REQUIREMENT – Check the listing below line by line and report how many lines hold "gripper", with no other words.

SUPPLIED DATA –
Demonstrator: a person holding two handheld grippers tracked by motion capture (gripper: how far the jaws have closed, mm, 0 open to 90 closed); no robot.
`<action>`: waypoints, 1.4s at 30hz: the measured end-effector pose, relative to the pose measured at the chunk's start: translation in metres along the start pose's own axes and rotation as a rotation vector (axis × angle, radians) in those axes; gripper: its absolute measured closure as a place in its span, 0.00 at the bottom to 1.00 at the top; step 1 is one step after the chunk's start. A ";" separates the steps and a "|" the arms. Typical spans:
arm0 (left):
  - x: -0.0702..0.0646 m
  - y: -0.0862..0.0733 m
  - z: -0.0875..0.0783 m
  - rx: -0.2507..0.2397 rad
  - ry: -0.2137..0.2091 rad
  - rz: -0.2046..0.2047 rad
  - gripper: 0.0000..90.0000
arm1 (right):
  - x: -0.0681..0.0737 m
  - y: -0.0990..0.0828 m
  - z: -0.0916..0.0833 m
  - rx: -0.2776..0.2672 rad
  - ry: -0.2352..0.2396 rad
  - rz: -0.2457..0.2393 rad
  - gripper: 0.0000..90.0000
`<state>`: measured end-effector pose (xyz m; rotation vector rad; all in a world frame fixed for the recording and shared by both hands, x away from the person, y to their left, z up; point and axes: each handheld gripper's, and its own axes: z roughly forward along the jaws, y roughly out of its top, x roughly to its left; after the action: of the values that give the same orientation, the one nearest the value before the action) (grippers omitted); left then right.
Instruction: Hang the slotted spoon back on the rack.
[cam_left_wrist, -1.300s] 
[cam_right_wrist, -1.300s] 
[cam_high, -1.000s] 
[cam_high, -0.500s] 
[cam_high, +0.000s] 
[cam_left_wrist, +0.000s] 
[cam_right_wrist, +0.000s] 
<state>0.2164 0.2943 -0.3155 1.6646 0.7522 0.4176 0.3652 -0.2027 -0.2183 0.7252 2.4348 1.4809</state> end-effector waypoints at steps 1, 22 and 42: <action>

ANSWER BOX – 5